PROBLEM STATEMENT:
Where does the string "written" appear in the records? Copy each line that holds it.

Stored data entries:
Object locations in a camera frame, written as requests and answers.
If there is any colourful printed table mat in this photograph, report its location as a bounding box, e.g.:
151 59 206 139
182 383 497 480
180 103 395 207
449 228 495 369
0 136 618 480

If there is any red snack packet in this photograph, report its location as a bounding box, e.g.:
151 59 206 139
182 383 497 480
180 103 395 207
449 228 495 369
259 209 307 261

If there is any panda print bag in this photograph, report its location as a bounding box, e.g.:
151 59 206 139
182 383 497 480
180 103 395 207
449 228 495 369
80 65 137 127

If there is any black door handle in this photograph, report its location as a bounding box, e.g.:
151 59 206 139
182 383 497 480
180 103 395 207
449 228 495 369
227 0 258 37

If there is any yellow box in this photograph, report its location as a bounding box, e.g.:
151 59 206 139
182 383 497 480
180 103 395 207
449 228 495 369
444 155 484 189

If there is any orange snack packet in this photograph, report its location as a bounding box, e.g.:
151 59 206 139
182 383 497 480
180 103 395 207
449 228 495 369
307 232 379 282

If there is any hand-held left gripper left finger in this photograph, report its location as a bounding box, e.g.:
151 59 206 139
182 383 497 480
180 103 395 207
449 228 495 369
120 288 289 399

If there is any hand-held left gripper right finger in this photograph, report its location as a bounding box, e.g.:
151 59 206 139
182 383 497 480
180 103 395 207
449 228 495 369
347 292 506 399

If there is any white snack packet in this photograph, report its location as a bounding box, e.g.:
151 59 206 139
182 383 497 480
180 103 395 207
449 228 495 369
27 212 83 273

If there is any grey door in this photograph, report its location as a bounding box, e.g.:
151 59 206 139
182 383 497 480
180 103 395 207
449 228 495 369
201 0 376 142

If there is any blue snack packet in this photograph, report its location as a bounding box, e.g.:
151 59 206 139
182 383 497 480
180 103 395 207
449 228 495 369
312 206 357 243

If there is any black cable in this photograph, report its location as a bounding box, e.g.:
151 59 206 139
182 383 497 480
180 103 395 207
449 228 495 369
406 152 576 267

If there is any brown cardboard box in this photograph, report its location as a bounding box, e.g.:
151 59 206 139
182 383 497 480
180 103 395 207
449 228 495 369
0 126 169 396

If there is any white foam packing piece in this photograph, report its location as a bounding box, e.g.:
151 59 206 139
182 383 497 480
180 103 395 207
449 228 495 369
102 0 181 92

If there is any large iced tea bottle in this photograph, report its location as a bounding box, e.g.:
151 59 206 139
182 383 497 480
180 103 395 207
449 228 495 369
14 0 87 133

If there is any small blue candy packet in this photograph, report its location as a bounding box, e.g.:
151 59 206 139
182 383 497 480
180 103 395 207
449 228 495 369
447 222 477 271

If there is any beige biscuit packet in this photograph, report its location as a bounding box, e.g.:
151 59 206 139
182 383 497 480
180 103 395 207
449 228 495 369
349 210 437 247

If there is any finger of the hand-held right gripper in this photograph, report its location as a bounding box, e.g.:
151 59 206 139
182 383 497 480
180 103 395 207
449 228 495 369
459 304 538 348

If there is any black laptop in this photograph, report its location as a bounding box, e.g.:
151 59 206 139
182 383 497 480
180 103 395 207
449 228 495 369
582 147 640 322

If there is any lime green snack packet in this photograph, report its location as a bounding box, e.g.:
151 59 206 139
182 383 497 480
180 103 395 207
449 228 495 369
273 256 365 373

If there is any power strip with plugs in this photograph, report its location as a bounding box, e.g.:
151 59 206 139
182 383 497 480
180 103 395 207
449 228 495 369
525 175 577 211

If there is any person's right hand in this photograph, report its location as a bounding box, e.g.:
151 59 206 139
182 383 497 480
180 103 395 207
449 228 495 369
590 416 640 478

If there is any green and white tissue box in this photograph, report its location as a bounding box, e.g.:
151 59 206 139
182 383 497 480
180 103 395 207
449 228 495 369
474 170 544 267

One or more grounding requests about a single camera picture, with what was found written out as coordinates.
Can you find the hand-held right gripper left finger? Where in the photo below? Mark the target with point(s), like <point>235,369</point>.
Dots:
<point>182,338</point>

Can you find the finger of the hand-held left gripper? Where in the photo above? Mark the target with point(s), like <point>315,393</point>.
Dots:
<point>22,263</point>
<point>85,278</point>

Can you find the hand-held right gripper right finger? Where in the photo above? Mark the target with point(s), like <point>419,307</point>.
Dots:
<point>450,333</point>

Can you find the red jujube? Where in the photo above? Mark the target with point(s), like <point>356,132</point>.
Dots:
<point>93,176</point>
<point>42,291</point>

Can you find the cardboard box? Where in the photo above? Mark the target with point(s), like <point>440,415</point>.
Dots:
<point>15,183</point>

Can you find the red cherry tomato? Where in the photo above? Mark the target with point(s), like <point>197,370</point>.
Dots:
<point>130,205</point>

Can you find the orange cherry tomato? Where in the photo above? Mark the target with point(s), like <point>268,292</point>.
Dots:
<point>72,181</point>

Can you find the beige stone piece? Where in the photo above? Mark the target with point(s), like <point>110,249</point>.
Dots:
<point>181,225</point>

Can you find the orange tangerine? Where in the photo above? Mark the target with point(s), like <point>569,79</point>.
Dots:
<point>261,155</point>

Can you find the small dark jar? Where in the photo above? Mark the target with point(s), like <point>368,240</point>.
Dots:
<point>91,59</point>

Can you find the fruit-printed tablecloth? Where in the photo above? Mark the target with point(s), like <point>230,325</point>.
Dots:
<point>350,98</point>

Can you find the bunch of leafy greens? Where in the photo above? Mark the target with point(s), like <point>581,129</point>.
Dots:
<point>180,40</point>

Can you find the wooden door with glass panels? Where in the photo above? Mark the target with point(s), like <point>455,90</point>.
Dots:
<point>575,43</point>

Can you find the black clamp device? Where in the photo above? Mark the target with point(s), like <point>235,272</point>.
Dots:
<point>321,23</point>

COMPLETED TASK:
Object locations in a camera frame, written as requests and answers.
One or more grounding requests about a single camera picture, with what was found written out as coordinates.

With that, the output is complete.